* [TASK TO COMPLETE]
In the records below, find the line holding "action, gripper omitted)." and the line holding "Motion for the". Set down both, with every line between them, exactly.

======== SOURCE DATA ========

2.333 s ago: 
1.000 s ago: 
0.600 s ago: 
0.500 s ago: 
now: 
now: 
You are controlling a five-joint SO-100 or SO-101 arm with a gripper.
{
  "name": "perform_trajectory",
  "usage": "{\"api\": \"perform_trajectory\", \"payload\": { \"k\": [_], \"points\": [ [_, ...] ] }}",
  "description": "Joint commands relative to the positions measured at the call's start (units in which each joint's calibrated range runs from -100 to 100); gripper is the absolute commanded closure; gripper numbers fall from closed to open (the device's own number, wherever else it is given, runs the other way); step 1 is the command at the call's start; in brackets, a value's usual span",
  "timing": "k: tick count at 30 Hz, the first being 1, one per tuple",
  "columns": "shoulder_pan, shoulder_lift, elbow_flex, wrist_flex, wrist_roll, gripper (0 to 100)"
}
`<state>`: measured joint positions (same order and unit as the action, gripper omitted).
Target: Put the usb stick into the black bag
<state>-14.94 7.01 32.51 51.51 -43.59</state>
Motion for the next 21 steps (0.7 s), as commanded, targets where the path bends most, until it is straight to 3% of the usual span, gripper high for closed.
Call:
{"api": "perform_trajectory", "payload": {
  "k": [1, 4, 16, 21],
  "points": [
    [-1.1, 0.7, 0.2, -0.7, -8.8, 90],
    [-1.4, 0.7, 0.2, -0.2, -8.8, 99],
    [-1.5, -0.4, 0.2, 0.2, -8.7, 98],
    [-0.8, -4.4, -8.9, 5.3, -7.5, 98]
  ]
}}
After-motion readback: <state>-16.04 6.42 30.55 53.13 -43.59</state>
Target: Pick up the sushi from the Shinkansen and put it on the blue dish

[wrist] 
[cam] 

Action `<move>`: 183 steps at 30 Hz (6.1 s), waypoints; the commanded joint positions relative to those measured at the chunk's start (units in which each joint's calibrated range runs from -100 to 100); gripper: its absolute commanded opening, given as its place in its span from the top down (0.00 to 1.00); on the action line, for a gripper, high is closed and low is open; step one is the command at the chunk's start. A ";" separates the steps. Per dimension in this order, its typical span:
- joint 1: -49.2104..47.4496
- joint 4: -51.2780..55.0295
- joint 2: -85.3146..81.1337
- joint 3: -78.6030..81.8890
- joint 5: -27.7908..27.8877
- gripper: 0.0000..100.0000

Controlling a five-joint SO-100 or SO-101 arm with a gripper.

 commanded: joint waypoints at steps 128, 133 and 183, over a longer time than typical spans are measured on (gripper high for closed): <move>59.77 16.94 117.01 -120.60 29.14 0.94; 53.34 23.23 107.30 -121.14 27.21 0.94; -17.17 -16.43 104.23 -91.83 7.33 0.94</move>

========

* [ANSWER BOX]
`<state>`: measured joint positions (same order and unit as the action, gripper omitted).
Target: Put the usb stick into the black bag
<state>-14.94 7.01 32.51 51.51 -43.59</state>
Motion for the next 21 steps (0.7 s), as commanded, targets where the path bends most, until it is straight to 3% of the usual span, gripper high for closed.

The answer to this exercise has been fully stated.